**WORK TASK**: Return the listing that follows, word for word.

————————

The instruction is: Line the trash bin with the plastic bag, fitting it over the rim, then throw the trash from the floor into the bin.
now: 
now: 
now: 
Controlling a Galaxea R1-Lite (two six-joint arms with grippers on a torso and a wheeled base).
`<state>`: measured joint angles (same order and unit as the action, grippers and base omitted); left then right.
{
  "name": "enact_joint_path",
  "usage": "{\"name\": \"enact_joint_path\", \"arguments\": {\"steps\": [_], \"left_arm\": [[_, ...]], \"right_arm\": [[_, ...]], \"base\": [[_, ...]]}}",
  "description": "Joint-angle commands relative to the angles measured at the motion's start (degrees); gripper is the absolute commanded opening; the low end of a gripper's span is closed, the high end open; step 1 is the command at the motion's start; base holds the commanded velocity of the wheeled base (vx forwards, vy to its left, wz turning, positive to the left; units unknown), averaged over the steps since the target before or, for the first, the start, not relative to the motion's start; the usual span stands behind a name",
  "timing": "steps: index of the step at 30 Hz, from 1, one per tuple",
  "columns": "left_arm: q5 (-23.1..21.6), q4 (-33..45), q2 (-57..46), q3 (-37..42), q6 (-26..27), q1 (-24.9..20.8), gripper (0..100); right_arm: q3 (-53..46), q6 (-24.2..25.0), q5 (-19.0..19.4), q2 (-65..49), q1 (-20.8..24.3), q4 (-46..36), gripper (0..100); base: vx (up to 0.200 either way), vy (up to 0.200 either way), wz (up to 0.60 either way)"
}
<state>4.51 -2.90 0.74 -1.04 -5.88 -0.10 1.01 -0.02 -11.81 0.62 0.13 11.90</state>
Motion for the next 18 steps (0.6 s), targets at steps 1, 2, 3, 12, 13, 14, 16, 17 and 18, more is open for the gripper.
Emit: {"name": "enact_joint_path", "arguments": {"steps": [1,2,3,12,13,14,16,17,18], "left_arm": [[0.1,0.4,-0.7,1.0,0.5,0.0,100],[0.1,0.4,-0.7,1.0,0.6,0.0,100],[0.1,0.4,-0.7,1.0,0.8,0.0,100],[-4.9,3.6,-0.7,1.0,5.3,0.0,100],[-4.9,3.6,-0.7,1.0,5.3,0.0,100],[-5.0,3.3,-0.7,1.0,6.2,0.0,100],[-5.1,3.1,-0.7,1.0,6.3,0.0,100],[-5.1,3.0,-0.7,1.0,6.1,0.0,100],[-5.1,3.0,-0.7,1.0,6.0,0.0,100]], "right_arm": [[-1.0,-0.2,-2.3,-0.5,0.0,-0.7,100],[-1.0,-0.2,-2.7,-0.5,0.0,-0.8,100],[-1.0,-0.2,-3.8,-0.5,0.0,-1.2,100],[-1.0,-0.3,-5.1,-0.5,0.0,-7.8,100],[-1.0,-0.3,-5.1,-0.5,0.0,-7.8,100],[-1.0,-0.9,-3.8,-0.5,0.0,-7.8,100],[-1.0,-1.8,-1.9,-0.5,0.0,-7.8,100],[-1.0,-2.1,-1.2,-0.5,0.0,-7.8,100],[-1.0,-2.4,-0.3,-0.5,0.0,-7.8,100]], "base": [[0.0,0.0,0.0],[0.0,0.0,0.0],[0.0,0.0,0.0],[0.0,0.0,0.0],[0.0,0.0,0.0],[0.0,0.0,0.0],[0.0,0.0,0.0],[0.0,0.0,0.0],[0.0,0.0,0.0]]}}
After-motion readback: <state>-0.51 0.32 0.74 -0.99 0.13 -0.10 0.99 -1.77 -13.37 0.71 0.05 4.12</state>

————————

**OUTPUT FOR THIS EXERCISE**:
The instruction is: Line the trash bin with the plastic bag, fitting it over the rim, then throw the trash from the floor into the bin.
now: 
now: 
now: 
Controlling a Galaxea R1-Lite (two six-joint arms with grippers on a torso and a wheeled base).
`<state>`: measured joint angles (same order and unit as the action, grippers and base omitted); left then right.
{
  "name": "enact_joint_path",
  "usage": "{\"name\": \"enact_joint_path\", \"arguments\": {\"steps\": [_], \"left_arm\": [[_, ...]], \"right_arm\": [[_, ...]], \"base\": [[_, ...]]}}",
  "description": "Joint-angle commands relative to the angles measured at the motion's start (degrees); gripper is the absolute commanded opening; the low end of a gripper's span is closed, the high end open; step 1 is the command at the motion's start; base holds the commanded velocity of the wheeled base (vx forwards, vy to its left, wz turning, positive to the left; units unknown), averaged over the steps since the target before or, for the first, the start, not relative to the motion's start; the usual span stands behind a name",
  "timing": "steps: index of the step at 30 Hz, from 1, one per tuple",
  "columns": "left_arm: q5 (-23.1..21.6), q4 (-33..45), q2 (-57..46), q3 (-37..42), q6 (-26..27), q1 (-24.9..20.8), gripper (0..100); right_arm: q3 (-53..46), q6 (-24.2..25.0), q5 (-19.0..19.4), q2 (-65..49), q1 (-20.8..24.3), q4 (-46..36), gripper (0..100); base: vx (up to 0.200 either way), vy (up to 0.200 either way), wz (up to 0.60 either way)"
}
<state>4.51 -2.90 0.74 -1.04 -5.88 -0.10 1.01 -0.02 -11.81 0.62 0.13 11.90</state>
Motion for the next 18 steps (0.6 s), targets at steps 1, 2, 3, 12, 13, 14, 16, 17 and 18, more is open for the gripper.
Emit: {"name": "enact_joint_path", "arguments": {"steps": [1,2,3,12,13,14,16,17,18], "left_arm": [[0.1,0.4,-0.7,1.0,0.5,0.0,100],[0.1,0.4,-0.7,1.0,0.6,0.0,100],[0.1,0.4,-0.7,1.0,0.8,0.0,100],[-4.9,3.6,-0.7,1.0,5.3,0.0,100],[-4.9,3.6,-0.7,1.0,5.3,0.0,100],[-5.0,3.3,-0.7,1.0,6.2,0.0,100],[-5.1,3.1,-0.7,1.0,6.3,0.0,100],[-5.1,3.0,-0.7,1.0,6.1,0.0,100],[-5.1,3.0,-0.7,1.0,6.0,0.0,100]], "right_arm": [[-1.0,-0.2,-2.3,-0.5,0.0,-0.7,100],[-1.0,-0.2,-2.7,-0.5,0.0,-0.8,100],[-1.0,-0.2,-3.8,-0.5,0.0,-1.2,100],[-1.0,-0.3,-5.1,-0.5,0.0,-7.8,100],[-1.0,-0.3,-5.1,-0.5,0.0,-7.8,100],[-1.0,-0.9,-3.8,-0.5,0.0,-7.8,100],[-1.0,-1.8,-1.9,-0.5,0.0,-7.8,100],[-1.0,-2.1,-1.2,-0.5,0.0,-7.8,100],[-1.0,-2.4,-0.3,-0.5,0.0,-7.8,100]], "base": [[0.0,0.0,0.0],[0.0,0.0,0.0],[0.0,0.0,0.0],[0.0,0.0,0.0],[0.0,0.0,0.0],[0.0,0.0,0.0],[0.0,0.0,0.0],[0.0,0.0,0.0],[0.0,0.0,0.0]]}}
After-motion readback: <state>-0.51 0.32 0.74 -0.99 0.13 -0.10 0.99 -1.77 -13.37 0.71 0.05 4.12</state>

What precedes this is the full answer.